Are you looking for a data science sensei?

Maybe you’re a junior data scientist, maybe you’re a software developer who wants to go into data science, or perhaps you’ve dabbled in data for years in Excel but are ready to take the next step.

If so, this post is all about you, and an opportunity I offer every year.

You see, life has been very good to me in terms of training as a data scientist. I have been spoiled, really – I had the chance to learn from some of the best data scientists, work with some exceptional epidemiologists, experience some unusual challenges and face many of the day-to-day hurdles of working in data analytics. I’ve had the fortune to see this profession in all its contexts, from small enterprises to multi-million dollar FTSE100 companies, from well-run agile start-ups to large and sometimes pretty slow dinosaurs, from government through the private sector to NGOs: I’ve seen it all. I’ve done some great things. And I’ve made some superbly dumb mistakes.

And so, at the start of every year, I have opened applications for young, start-of-career data scientists looking for their Mr. Miyagi. Don’t worry: no car waxing involved. I will be choosing a single promising young data scientist and pass on as much as I can of my so-called wisdom. At the end, your skills will shine like Mr. Miyagi’s 1947 Ford Deluxe Convertible. There’s no catch, no hidden trap, no fees or charges involved (except the one mentioned below).

Eligibility criteria

To be eligible, you must be:

  • 18 or above if you are taking a gap year or not attending a university/college.
  • You do not have to have a formal degree in data science or a relevant subject, but you must have completed it if you do. In other words: if you’re in your 3rd year of an English Lit degree, you’re welcome to apply, but if you’re in the middle of your CS degree, you have to wait until you’re finished – sorry. The same goes if you intend to go straight on to a data science-related postgrad within the year.
  • Have a solid basis in mathematics: decent statistics, combinatorics, linear algebra and some high school calculus are the very minimum.
  • You must be familiar with Python (3.5 and above), and either familiar with the scientific Python stack (SciPy, NumPy, Pandas, matplotlib) or willing to pick up a lot on the go.
  • Be willing to put in the work: we’ll be convening about once every week to ten days by Skype for an hour, and you’ll probably be doing 6-10 hours’ worth of reading and work for the rest of the week. Please be realistic if you can sustain this.
  • If, as recommended, you are working on an AWS EC2 instance, be aware this might cost money and make sure you can cover the costs. In practice, these are negligible.
  • You must understand that this is a physically and intellectually strenuous endeavor, and it is your responsibility to know whether you’re physically and mentally up for the job. However, no physical or mental disabilities are regarded as automatically excluding you of consideration.
  • You must not live in, reside in or be a citizen of any of the countries listed in CFR Title 22 Part 126, §126.1(d)(1) and (2).
  • You must not have been convicted of a felony anywhere. This includes ‘spent’ UK criminal convictions.

Sounds good? Apply here.

Preferred applicants

When assessing applications, the following groups are given preference:

  • Persons with mental or physical disabilities whose disability precludes them from finding conventional employment – please outline this situation on the application form.
  • Honourably discharged (or equivalent) veterans of NATO forces and the IDF – please include member 4 copy of DD-214, Wehrdienstzeitbescheinigung or equivalent document that lists type of discharge.

What we’ll be up to

Don’t worry. None of this car waxing crap.

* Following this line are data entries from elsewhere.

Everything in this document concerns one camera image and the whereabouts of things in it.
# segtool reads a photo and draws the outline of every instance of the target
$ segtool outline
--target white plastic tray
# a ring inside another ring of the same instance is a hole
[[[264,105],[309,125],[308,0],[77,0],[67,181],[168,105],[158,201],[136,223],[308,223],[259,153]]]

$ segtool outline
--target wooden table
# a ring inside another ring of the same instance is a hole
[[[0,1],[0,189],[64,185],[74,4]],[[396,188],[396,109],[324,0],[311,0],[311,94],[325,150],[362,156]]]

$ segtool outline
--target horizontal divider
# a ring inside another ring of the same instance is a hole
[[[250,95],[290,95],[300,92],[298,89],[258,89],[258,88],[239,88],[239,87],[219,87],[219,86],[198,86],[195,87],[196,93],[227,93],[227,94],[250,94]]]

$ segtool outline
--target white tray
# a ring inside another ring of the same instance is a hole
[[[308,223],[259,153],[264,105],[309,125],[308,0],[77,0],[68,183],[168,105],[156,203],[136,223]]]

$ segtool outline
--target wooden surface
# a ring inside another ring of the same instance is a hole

Over the 42 weeks to follow, you will be undergoing a rigorous and structured semi-self-directed training process. This will take your background, interests and future ambitions into account, but at the core, you will:

  • master Python’s data processing stack,
  • learn how to visualize data in Python,
  • work with networks and graph databases, including Neo4j,
  • acquire the correct way of presenting results in data science to stakeholders,
  • delve into cutting-edge methods of machine learning, such as deep learning using keras,
  • work on problems in computer vision and get familiar with the Python bindings of OpenCV,
  • scrape data from social networks, and
  • learn convenient ways of representing, summarizing and distributing our results.

The programme is divided into three ‘terms’ of 14 weeks each, which each consist of 9 weeks of directed study, 4 weeks of self-directed project work and one week of R&R.

What you’ll be getting out of this

Since the introduction of Docker, tolerance for wanton destruction as part of coursework has increased, but still won’t earn you a passing grade by itself.

In the past years, mentees have noted the unusual breadth of knowledge they have acquired about data science, as well as the diversity of practical topics and the realistic question settings, with an emphasis on practical applications of data science such as presenting data products. I hope that this year, too, I’ll be able to convey the same important topics. Every year is a little different as I try to adjust the course to meet the individual participant’s needs.

The programme is not, of course, accredited by any accreditation body, but a certificate of completion will be issued to any participant who wishes so.

Application process

Simply fill in the form below and send it off by 14 January 2018. The top contenders will be contacted by e-mail or telephone for a brief conversation thereafter. Finally, a lucky winner will be picked by the 21st January 2018. Easy peasy!

 

FAQ

Q: What does ‘semi-self-directed’ mean? Is there a fixed curriculum?

A: No. There are some basic topics (see list above) that I think are quite likely to come up, but ultimately, this is about making you the data scientist you want to be. For this reason, we’ll begin by planning out where you want to improve – kinda like a PT gives you a training plan before you start out at their gym. We will then adjust as needed. This is not an exam prep, it’s a learning experience, and for that reason, we can focus on delving deeper and getting the fundaments right over other cramming in a particular curriculum.

Q: Can I bring your own data?

A: Sure. In general, we’ll be using standard data sets, because they’re well-known and high-quality data. But if you have a dataset you collected or are otherwise entitled to use that would do equally well, there’s no reason why we couldn’t use it! Note that you must have the right to use and share the data set, meaning it’s unlikely you’re able to use data sets from your day job.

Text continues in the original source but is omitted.